ASSIGNMENT
Below are the records; copy each line in which "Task" can be found.

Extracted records
※
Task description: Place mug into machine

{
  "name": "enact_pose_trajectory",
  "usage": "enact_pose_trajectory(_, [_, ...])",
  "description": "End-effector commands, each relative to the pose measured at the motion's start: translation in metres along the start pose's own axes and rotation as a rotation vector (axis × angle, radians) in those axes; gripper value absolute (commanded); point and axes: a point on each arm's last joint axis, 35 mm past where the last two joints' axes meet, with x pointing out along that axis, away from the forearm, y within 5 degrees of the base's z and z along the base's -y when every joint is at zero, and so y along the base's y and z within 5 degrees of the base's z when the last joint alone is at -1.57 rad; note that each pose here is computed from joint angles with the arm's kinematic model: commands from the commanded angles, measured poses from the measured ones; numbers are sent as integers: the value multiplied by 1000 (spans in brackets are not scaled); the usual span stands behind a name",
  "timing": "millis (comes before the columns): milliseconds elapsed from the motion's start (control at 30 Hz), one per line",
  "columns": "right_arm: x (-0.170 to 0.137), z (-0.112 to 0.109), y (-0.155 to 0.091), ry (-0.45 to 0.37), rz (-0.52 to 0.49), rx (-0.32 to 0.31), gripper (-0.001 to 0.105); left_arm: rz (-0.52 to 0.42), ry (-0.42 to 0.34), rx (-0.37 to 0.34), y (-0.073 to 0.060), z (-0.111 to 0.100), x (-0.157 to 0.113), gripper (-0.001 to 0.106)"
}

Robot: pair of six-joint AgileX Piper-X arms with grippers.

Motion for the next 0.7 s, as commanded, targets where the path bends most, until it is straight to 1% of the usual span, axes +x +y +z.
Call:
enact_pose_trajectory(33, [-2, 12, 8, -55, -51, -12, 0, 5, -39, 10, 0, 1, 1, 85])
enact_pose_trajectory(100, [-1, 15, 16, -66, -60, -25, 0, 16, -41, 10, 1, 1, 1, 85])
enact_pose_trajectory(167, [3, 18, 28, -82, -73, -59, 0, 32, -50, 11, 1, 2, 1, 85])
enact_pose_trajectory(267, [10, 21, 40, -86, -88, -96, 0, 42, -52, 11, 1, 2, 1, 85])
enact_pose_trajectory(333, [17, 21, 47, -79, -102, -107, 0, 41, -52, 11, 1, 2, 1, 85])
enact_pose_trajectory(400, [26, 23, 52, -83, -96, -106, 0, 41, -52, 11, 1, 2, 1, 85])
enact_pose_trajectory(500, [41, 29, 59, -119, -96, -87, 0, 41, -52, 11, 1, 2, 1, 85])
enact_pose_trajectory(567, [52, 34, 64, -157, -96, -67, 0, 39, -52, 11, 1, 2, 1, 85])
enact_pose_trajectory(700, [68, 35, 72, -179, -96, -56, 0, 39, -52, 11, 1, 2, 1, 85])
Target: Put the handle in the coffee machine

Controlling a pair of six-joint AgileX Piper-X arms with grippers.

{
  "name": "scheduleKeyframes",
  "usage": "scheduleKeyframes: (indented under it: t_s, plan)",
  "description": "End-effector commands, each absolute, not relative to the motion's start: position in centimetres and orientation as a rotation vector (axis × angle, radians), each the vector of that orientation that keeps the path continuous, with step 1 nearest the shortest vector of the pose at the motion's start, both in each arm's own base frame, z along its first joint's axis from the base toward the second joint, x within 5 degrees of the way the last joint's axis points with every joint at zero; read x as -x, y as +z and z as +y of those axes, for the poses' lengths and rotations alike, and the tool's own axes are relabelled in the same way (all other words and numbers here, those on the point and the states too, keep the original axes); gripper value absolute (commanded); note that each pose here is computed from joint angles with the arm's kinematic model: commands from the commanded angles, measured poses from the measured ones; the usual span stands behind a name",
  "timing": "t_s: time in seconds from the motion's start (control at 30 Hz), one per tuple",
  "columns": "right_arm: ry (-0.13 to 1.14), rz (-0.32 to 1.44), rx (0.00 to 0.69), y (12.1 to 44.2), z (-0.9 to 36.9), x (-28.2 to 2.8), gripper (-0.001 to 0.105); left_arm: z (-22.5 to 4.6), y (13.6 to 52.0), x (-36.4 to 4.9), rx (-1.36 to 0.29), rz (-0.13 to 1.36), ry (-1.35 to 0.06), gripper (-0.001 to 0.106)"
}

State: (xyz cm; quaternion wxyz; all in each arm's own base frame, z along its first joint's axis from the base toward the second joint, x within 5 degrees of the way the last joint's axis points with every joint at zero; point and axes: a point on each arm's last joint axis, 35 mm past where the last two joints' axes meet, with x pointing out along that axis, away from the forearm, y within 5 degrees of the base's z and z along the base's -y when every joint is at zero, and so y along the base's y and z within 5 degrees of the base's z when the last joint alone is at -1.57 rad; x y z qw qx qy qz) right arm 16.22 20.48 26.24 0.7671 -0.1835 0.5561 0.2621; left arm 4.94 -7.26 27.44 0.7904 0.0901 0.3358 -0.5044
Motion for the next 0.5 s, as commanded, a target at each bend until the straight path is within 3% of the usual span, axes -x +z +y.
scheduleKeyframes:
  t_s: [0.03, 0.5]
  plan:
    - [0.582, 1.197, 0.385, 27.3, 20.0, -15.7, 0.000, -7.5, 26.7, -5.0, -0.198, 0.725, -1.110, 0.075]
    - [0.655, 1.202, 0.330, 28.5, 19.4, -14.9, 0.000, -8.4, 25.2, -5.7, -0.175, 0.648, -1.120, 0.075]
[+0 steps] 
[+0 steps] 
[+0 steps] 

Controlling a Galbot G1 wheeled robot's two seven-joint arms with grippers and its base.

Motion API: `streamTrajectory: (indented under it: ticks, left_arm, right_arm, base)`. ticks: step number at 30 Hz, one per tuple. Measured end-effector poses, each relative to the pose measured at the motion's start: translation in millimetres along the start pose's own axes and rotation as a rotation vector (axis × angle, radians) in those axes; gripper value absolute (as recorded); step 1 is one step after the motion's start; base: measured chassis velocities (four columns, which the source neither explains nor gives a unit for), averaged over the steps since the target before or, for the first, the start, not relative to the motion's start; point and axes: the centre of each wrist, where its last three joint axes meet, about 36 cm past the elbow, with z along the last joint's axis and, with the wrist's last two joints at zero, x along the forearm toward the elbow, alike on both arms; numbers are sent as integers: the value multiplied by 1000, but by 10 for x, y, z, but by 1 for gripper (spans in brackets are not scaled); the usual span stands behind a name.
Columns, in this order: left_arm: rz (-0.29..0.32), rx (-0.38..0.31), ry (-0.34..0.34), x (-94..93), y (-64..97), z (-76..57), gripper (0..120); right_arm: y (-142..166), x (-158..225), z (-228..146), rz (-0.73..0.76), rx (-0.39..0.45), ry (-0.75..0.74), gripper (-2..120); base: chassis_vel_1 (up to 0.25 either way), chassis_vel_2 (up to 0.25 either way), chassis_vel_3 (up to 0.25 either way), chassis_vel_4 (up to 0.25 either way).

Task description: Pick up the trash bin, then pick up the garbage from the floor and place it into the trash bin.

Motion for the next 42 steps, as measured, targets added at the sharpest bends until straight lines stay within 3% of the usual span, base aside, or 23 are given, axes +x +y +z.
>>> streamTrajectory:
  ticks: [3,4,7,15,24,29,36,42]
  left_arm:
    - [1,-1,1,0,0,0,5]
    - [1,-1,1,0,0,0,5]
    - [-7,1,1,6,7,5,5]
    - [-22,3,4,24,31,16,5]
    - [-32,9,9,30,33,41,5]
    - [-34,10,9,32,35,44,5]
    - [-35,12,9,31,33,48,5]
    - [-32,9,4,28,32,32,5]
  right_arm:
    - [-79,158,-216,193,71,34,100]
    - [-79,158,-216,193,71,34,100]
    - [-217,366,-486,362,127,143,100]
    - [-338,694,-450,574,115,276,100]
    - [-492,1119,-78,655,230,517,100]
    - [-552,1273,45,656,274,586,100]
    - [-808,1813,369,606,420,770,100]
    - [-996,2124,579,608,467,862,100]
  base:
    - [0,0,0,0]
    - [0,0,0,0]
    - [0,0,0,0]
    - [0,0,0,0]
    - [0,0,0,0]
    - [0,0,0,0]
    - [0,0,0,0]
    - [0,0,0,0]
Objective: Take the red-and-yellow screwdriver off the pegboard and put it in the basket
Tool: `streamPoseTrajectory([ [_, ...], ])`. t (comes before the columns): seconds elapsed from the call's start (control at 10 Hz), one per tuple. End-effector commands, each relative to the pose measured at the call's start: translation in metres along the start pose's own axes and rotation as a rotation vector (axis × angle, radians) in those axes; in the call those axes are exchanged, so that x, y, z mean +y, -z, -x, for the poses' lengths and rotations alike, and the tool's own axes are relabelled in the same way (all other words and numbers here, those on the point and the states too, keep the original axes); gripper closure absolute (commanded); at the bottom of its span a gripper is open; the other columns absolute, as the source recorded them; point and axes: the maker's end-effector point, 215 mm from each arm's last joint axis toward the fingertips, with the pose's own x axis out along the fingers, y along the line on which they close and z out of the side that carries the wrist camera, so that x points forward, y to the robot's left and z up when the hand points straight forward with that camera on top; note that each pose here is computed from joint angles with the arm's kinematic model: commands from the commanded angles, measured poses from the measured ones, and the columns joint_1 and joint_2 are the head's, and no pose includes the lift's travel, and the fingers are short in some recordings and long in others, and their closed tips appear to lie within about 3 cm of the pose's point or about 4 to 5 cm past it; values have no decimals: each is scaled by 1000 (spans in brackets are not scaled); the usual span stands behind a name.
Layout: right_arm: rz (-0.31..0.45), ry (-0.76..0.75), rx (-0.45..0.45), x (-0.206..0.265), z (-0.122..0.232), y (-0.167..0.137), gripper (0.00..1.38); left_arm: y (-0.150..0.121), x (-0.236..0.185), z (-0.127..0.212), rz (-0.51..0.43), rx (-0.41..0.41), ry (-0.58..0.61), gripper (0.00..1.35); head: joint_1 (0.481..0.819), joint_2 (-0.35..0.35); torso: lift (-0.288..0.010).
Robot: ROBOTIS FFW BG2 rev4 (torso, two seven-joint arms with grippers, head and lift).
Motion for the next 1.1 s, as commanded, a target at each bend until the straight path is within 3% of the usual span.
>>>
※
SOLUTION TO THE PROBLEM
Task description: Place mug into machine
Task description: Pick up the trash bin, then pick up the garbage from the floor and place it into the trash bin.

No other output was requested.